▶ _INFORMATION SUPPLIED_
---+---
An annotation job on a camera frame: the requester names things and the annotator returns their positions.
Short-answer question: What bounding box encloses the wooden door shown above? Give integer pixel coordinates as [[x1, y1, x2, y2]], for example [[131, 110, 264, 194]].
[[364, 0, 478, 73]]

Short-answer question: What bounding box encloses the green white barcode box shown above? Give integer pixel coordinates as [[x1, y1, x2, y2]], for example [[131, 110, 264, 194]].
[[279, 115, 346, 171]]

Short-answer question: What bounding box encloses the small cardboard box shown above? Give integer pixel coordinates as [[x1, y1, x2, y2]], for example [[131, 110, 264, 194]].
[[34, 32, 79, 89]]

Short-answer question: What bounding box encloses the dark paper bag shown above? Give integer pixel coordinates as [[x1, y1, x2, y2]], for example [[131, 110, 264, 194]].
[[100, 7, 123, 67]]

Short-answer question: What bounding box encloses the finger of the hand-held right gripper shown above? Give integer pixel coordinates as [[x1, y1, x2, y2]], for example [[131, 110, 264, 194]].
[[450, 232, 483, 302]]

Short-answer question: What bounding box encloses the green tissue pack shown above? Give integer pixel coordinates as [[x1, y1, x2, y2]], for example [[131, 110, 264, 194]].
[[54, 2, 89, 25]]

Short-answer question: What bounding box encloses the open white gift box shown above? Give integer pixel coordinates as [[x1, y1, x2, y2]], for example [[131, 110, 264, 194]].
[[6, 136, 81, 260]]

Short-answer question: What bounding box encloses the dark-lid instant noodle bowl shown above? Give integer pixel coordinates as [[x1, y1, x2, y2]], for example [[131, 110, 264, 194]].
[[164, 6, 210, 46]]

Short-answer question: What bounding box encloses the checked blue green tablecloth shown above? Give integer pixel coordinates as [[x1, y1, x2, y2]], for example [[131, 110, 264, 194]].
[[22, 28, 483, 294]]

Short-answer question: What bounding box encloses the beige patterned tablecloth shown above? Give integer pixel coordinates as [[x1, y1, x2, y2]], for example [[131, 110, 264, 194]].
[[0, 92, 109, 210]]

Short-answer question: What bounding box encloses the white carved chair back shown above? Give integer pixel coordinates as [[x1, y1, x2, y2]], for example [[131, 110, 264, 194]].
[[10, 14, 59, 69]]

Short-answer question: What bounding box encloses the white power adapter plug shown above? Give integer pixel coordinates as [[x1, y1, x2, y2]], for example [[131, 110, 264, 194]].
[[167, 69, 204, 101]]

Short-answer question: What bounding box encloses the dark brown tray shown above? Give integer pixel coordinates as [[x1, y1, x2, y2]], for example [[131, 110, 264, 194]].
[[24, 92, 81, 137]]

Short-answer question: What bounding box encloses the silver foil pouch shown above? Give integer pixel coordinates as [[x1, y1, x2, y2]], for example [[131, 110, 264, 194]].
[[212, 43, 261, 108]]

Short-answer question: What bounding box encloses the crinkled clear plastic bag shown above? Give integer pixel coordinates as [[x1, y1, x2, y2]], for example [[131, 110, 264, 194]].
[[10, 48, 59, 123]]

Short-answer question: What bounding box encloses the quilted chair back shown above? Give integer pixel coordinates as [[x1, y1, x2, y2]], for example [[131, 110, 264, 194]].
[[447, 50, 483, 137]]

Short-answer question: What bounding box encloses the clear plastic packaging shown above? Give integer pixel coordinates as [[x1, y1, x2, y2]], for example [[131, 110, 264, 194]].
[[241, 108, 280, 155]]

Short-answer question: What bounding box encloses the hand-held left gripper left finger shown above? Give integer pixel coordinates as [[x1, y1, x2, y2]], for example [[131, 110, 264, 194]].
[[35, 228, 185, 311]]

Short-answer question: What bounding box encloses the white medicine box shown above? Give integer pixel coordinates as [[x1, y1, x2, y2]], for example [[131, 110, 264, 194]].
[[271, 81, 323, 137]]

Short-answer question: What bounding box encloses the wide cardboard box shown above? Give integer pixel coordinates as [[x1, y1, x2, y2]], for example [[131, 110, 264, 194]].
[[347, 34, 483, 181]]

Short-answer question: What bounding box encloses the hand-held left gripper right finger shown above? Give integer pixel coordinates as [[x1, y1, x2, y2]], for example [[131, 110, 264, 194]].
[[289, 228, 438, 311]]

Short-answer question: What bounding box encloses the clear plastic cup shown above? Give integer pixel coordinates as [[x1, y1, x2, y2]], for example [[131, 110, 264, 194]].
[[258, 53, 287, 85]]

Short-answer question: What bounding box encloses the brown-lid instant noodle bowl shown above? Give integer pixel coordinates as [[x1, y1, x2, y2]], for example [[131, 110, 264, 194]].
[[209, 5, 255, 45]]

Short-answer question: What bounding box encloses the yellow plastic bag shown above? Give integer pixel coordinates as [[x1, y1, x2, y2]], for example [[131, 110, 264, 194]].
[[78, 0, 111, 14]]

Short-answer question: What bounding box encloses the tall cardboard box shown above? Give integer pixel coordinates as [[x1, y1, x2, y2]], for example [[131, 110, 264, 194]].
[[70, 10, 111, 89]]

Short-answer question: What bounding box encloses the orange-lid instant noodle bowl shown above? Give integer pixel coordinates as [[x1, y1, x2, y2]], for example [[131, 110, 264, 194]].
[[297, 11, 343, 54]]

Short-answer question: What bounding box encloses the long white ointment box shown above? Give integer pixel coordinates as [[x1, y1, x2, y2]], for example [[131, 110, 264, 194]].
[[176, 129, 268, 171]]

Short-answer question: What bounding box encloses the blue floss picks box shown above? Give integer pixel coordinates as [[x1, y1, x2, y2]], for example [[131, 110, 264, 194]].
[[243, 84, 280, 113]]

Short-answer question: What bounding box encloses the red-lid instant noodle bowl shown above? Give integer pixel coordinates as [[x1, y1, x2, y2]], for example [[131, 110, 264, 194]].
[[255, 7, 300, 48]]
---+---
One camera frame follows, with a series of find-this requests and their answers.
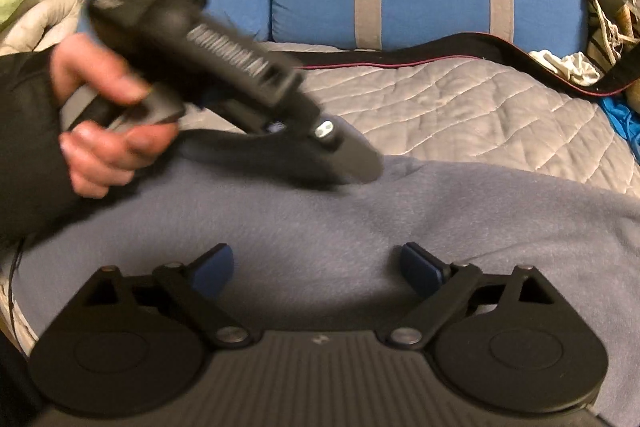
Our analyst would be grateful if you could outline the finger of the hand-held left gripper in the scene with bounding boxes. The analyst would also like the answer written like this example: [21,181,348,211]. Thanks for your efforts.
---+---
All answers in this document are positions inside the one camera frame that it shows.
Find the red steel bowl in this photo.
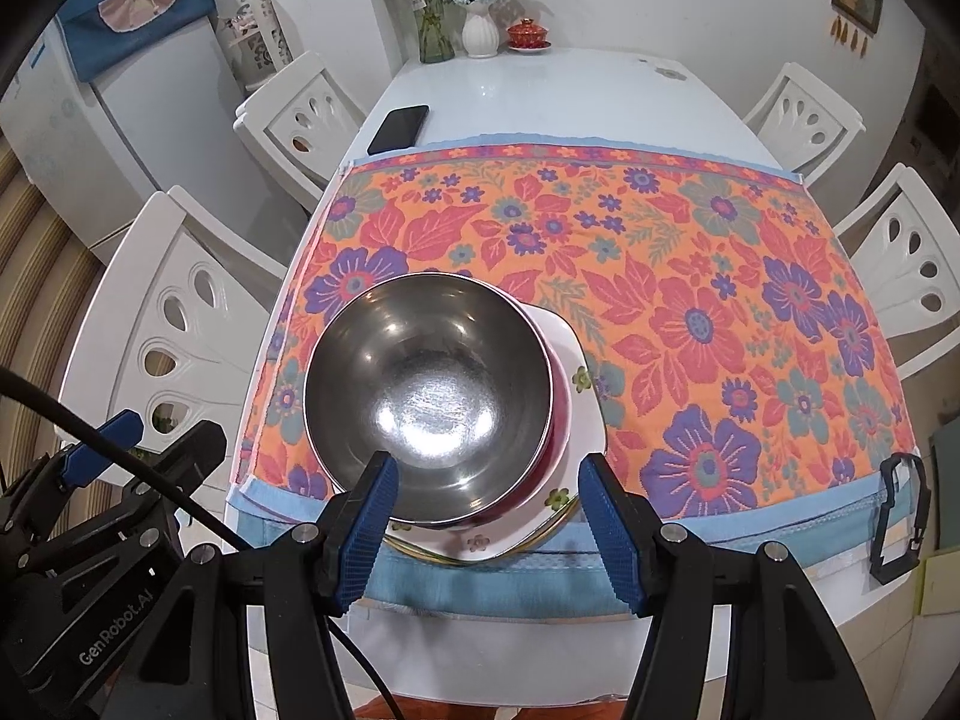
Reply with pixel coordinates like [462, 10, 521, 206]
---+---
▶ _ASSIGNMENT_
In the listing above, find the line containing "Find the red steel bowl in this photo." and the line containing "Reply with pixel". Reproduce those lines and all between them exactly, with no pictures and nothing more.

▶ _RESPONSE FOR THIS EXERCISE_
Find the red steel bowl in this photo.
Reply with pixel coordinates like [462, 10, 521, 206]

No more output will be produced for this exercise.